O problema da capacitação do professor é bastante complexo (o que confirma a tese de que o educador é uma síntese de múltiplas determinações), pois o que ele envolve não são apenas as instâncias formais (e prévias) de formação do profissional (normalmente bastante deficitárias), mas também as próprias oportunidades de reflexões de sua prática e, principalmente, a experiência (que quase sempre serve como modelo) que tiveram como alunos, quando aprenderam a ler e a escrever.

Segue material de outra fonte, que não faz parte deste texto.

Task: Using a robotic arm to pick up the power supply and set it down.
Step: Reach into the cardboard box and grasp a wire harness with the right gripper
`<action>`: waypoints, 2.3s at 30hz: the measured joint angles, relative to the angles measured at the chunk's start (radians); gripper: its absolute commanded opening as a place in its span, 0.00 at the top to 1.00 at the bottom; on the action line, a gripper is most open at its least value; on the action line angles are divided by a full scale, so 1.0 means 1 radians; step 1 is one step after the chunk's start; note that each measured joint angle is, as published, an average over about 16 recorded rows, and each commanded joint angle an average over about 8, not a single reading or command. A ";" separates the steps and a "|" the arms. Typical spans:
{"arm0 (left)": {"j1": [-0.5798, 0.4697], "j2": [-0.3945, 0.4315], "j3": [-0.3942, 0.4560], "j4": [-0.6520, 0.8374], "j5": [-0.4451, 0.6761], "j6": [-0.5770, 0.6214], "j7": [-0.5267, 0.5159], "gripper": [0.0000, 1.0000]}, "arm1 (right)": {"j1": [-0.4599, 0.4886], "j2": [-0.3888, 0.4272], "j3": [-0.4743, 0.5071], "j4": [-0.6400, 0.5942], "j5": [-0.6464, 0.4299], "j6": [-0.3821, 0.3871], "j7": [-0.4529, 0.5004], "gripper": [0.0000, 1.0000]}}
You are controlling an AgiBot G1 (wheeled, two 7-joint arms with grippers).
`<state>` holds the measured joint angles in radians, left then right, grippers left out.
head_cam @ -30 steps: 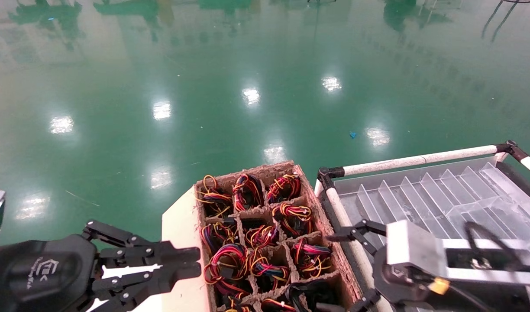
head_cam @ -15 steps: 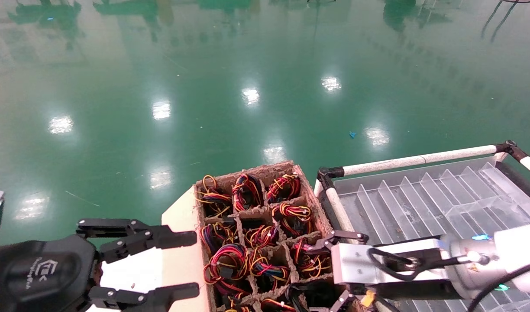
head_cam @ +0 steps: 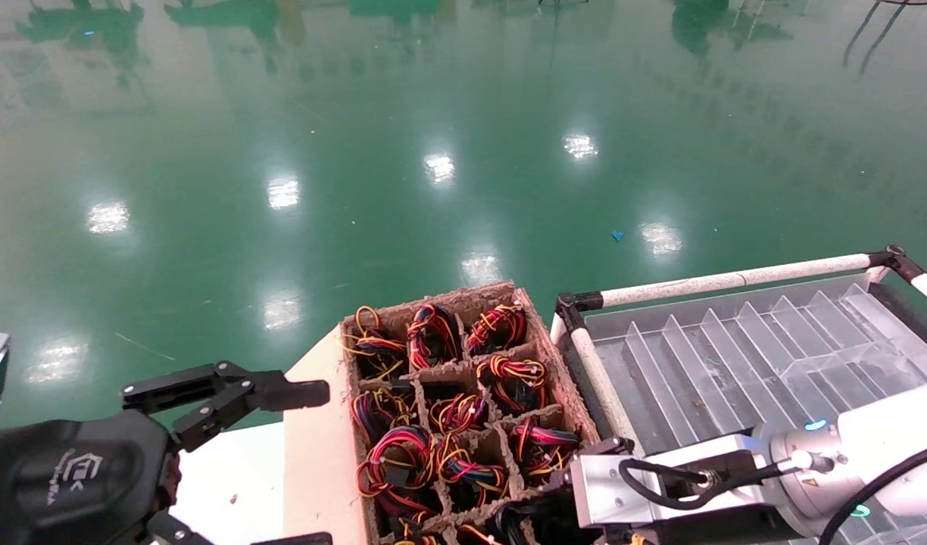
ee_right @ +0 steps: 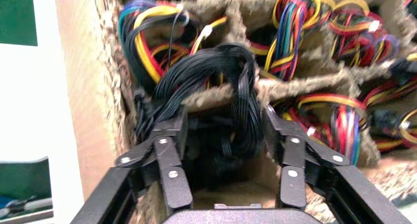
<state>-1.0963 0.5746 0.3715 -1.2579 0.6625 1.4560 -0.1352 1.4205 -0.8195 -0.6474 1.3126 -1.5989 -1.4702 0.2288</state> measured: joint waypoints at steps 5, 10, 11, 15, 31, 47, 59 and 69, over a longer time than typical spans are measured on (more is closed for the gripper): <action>0.000 0.000 0.000 0.000 0.000 0.000 0.000 0.00 | 0.004 0.007 -0.004 -0.001 -0.009 -0.006 0.011 1.00; 0.000 0.000 0.000 0.000 0.000 0.000 0.000 0.00 | 0.002 0.020 0.000 -0.001 -0.008 -0.005 0.017 1.00; 0.000 0.000 0.000 0.000 0.000 0.000 0.000 0.00 | 0.000 0.023 0.001 -0.001 -0.006 -0.005 0.017 1.00; 0.000 0.000 0.000 0.000 0.000 0.000 0.000 0.00 | -0.008 0.037 0.008 0.001 0.005 -0.002 0.018 1.00; 0.000 0.000 0.000 0.000 0.000 0.000 0.000 0.00 | -0.041 0.082 0.062 0.016 0.105 0.025 0.001 1.00; 0.000 0.000 0.000 0.000 0.000 0.000 0.000 0.00 | -0.026 0.177 0.195 0.027 0.305 0.058 0.019 1.00; 0.000 0.000 0.000 0.000 0.000 0.000 0.000 0.00 | 0.031 0.240 0.276 0.036 0.432 0.037 0.039 1.00; 0.000 0.000 0.000 0.000 0.000 0.000 0.000 0.00 | 0.103 0.238 0.218 0.043 0.375 -0.043 0.035 0.40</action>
<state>-1.0964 0.5744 0.3719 -1.2579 0.6622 1.4559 -0.1350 1.5231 -0.5817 -0.4290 1.3553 -1.2243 -1.5132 0.2638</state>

No trabalho com a linguagem escrita está em jogo também a forma que o professor usa a língua, normalmente de maneira descontextualizada, pouco prazerosa e bastante tarefeira (notamos uma enorme dificuldade dos professores quanto à interpretação e produção de textos).
Mesmo não tendo a pretensão ingênua de que a educação em serviço recupere todas as deficiências da formação prévia do educador, acreditamos ser possível (e desejável) formar um professor capaz de refletir, discutir e buscar soluções para seus problemas cotidianos, apropriando-se de sua prática desde o planejamento, execução até a avaliação. Para isto é necessário que os programas de capacitação levem em
consideração suas hipóteses, suas tentativas e erros; que propiciem a interação entre os professores e os demais colegas, entre professores mais experientes e iniciantes (ver conceito de zona de desenvolvimento proximal de VYGOTSKY); e, principalmente, "façam a ponte" entre os estudos teóricos, possibilitando sua análise e aplicação na realidade prática. Intervindo no processo de aprendizado do professor consegue-se revelar a teoria subjacente à sua prática pedagógica e, finalmente, levá-lo à compreensão das diferentes dimensões de alfabetização: sociológica, lingüística, pedagógica e psicológica.
Temos a consciência de que isto não se consegue somente num curso de poucas horas (apesar de sua inegável contribuição) e sim por meio de um trabalho constante, orientado por profissionais de Educação, que vivenciem a realidade pedagógica cotidiana mas que tenham a função de levar o professor a refletir e a ampliar seus conhecimentos.
Temos, portanto, de buscar alternativas para a educação do educador (tanto de Pré-escola quanto do 1 °- Grau) para podermos formar verdadeiros leitores e escritores que aprendam a usar a língua de forma crítica, criativa e inteligente.
Esta busca de alternativas é necessária e urgente porque aprender a ler e a escrever numa sociedade letrada significa apropriar-se de um valioso instrumento de informação e poder que permite a participação na coletividade e o exercício pleno da cidadania.
Como disse VYGOTSKY, o caminho para a criança apropriar-se deste instrumento é longo e complexo. Acreditamos que também para o educador a compreensão deste processo seja complexa.

Bibliografia
FERREIRO, E. Reflexões sobre alfabetização. São Paulo: Cortez/Autores Associados,
1985.
_____. (org). Os filhos do analfabetismo. Porto Alegre: Artes Médicas, 1990.
FERREIRO, E., TEBEROSKY, A. Psicogênese da língua escrita. Porto Alegre: Artes
Médicas, 1985.
KRAMER, S., ABRAMOVAY, M. Alfabetização na pré-escola: exigência ou necessidade.
Cadernos de Pesquisa, Fundação Carlos Chagas: São Paulo, (52)102-107, fev.,
1985.
VYGOTSKY, L. S. A formação social da mente. São Paulo: Martins Fontes, 1984.